Once the pictures are set aside, transcribe the remaining data exactly.

* **Records to process**
((

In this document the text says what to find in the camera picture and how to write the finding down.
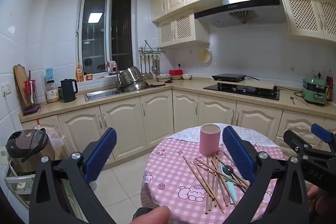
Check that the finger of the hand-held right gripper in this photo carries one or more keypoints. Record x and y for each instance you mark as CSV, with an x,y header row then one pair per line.
x,y
292,138
321,132

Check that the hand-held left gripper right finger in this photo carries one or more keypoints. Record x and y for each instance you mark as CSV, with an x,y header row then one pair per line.
x,y
237,153

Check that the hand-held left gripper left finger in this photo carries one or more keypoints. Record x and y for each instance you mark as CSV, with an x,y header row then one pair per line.
x,y
101,153

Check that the pink cup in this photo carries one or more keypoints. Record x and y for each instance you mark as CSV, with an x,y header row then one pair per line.
x,y
210,142

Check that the bunch of wooden chopsticks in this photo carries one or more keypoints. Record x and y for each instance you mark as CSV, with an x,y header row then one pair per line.
x,y
199,178

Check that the person's right forearm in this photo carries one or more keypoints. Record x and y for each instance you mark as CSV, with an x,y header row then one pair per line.
x,y
328,208

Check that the row of hanging steel utensils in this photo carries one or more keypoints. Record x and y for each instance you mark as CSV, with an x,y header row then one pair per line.
x,y
149,66

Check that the person's right hand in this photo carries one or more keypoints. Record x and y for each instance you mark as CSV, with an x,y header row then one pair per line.
x,y
313,199

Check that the person's left hand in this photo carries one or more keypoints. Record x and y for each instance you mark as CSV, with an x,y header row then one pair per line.
x,y
153,214

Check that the cream base cabinets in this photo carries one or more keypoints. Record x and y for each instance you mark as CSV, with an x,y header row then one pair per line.
x,y
123,124

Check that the green multi cooker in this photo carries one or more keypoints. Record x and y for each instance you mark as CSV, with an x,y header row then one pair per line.
x,y
313,90

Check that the dark sauce bottle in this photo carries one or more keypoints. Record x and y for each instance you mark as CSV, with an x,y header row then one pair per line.
x,y
329,87

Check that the white plastic bag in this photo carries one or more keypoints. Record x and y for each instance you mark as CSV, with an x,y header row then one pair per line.
x,y
56,140

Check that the white printed towel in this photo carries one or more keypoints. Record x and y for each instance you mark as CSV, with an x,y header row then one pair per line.
x,y
186,136

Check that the steel sink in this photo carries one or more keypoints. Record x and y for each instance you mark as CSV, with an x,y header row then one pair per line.
x,y
102,95

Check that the black glass gas hob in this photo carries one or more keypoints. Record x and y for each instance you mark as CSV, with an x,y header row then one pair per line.
x,y
218,88

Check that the black electric kettle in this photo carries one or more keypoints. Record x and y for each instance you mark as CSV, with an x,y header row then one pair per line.
x,y
68,91

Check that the pink checked tablecloth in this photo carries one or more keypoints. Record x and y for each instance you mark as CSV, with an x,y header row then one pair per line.
x,y
170,174

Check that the brown rice cooker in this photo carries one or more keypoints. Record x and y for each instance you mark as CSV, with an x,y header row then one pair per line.
x,y
26,145

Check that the steel faucet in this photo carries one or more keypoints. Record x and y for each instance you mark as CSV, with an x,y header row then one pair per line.
x,y
117,79

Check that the black induction cooker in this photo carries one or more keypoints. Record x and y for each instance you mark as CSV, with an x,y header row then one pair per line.
x,y
228,77

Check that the glass jar with beige contents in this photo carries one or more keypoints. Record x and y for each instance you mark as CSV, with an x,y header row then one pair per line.
x,y
52,94

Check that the orange liquid bottle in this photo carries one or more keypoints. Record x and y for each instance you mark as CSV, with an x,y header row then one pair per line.
x,y
79,73

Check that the red purple utensil holder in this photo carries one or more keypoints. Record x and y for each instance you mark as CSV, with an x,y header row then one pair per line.
x,y
31,98

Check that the pink cloth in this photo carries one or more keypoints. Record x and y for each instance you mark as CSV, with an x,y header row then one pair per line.
x,y
113,64

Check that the metal storage rack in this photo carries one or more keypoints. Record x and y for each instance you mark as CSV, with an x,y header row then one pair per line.
x,y
15,182

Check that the white bowl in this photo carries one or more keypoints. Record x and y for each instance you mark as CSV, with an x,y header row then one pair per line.
x,y
187,76

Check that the blue carton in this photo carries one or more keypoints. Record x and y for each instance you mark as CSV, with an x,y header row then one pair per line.
x,y
50,74

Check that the beige bowl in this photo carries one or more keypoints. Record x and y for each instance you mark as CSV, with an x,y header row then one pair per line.
x,y
176,77

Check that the red box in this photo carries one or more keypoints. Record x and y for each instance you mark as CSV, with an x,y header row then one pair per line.
x,y
176,72

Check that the wooden cutting board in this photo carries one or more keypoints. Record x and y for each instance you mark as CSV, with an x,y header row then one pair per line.
x,y
20,79

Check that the kitchen window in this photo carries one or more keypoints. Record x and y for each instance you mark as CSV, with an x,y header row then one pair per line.
x,y
97,37

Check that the large lattice door cabinet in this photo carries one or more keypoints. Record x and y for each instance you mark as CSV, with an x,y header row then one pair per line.
x,y
307,14

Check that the black range hood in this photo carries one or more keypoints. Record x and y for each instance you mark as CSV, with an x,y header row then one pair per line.
x,y
236,16

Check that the small lattice door cabinet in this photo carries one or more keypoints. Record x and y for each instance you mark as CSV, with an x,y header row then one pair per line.
x,y
181,28

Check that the white wall socket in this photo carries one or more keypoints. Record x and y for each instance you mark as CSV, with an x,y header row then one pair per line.
x,y
6,88

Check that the wall mounted utensil rack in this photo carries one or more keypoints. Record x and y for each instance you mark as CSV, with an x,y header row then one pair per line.
x,y
152,50

))

* **Expected answer**
In this document the text says what to find in the camera picture and how to write the finding down.
Check that the finger of the hand-held right gripper in this photo carries one or more keypoints. Record x and y for each instance you mark as CSV, with an x,y header row then one pair per line.
x,y
292,138
321,132

Check that the hand-held left gripper right finger in this photo carries one or more keypoints. Record x and y for each instance you mark as CSV, with an x,y header row then one pair per line.
x,y
237,153

Check that the hand-held left gripper left finger in this photo carries one or more keypoints. Record x and y for each instance you mark as CSV, with an x,y header row then one pair per line.
x,y
101,153

Check that the pink cup in this photo carries one or more keypoints. Record x and y for each instance you mark as CSV, with an x,y header row then one pair per line.
x,y
210,142

Check that the bunch of wooden chopsticks in this photo carries one or more keypoints. Record x and y for each instance you mark as CSV, with an x,y header row then one pair per line.
x,y
199,178

Check that the person's right forearm in this photo carries one or more keypoints. Record x and y for each instance you mark as CSV, with an x,y header row then one pair per line.
x,y
328,208

Check that the row of hanging steel utensils in this photo carries one or more keypoints. Record x and y for each instance you mark as CSV, with an x,y header row then one pair per line.
x,y
149,66

Check that the person's right hand in this photo carries one or more keypoints. Record x and y for each instance you mark as CSV, with an x,y header row then one pair per line.
x,y
313,199

Check that the person's left hand in this photo carries one or more keypoints. Record x and y for each instance you mark as CSV, with an x,y header row then one pair per line.
x,y
153,214

Check that the cream base cabinets in this photo carries one or more keypoints. Record x and y for each instance you mark as CSV, with an x,y header row then one pair per line.
x,y
123,124

Check that the green multi cooker in this photo carries one or more keypoints. Record x and y for each instance you mark as CSV, with an x,y header row then one pair per line.
x,y
313,90

Check that the dark sauce bottle in this photo carries one or more keypoints. Record x and y for each instance you mark as CSV, with an x,y header row then one pair per line.
x,y
329,87

Check that the white plastic bag in this photo carries one or more keypoints. Record x and y for each instance you mark as CSV, with an x,y header row then one pair per line.
x,y
56,140

Check that the white printed towel in this photo carries one or more keypoints. Record x and y for each instance you mark as CSV, with an x,y header row then one pair per line.
x,y
186,136

Check that the steel sink in this photo carries one or more keypoints. Record x and y for each instance you mark as CSV, with an x,y header row then one pair per line.
x,y
102,95

Check that the black glass gas hob in this photo carries one or more keypoints. Record x and y for each instance you mark as CSV, with an x,y header row then one pair per line.
x,y
218,88

Check that the black electric kettle in this photo carries one or more keypoints. Record x and y for each instance you mark as CSV, with an x,y header row then one pair per line.
x,y
68,91

Check that the pink checked tablecloth in this photo carries one or more keypoints. Record x and y for each instance you mark as CSV, with an x,y header row then one pair per line.
x,y
170,174

Check that the brown rice cooker in this photo carries one or more keypoints. Record x and y for each instance you mark as CSV, with an x,y header row then one pair per line.
x,y
26,145

Check that the steel faucet in this photo carries one or more keypoints. Record x and y for each instance you mark as CSV, with an x,y header row then one pair per line.
x,y
117,79

Check that the black induction cooker in this photo carries one or more keypoints. Record x and y for each instance you mark as CSV, with an x,y header row then one pair per line.
x,y
228,77

Check that the glass jar with beige contents in this photo carries one or more keypoints. Record x and y for each instance you mark as CSV, with an x,y header row then one pair per line.
x,y
52,94

Check that the orange liquid bottle in this photo carries one or more keypoints. Record x and y for each instance you mark as CSV, with an x,y header row then one pair per line.
x,y
79,73

Check that the red purple utensil holder in this photo carries one or more keypoints. Record x and y for each instance you mark as CSV, with an x,y header row then one pair per line.
x,y
31,98

Check that the pink cloth in this photo carries one or more keypoints. Record x and y for each instance you mark as CSV, with an x,y header row then one pair per line.
x,y
113,64

Check that the metal storage rack in this photo carries one or more keypoints. Record x and y for each instance you mark as CSV, with an x,y header row then one pair per line.
x,y
15,182

Check that the white bowl in this photo carries one or more keypoints. Record x and y for each instance you mark as CSV, with an x,y header row then one pair per line.
x,y
187,76

Check that the blue carton in this photo carries one or more keypoints. Record x and y for each instance you mark as CSV, with an x,y header row then one pair per line.
x,y
50,74

Check that the beige bowl in this photo carries one or more keypoints. Record x and y for each instance you mark as CSV, with an x,y header row then one pair per line.
x,y
176,77

Check that the red box in this photo carries one or more keypoints. Record x and y for each instance you mark as CSV, with an x,y header row then one pair per line.
x,y
176,72

Check that the wooden cutting board in this photo carries one or more keypoints. Record x and y for each instance you mark as CSV, with an x,y header row then one pair per line.
x,y
20,79

Check that the kitchen window in this photo carries one or more keypoints. Record x and y for each instance you mark as CSV, with an x,y header row then one pair per line.
x,y
97,37

Check that the large lattice door cabinet in this photo carries one or more keypoints. Record x and y for each instance you mark as CSV, with an x,y header row then one pair per line.
x,y
307,14

Check that the black range hood in this photo carries one or more keypoints. Record x and y for each instance you mark as CSV, with an x,y header row then one pair per line.
x,y
236,16

Check that the small lattice door cabinet in this photo carries one or more keypoints. Record x and y for each instance you mark as CSV, with an x,y header row then one pair per line.
x,y
181,28

Check that the white wall socket in this photo carries one or more keypoints. Record x and y for each instance you mark as CSV, with an x,y header row then one pair per line.
x,y
6,88

Check that the wall mounted utensil rack in this photo carries one or more keypoints. Record x and y for each instance you mark as CSV, with an x,y header row then one pair per line.
x,y
152,50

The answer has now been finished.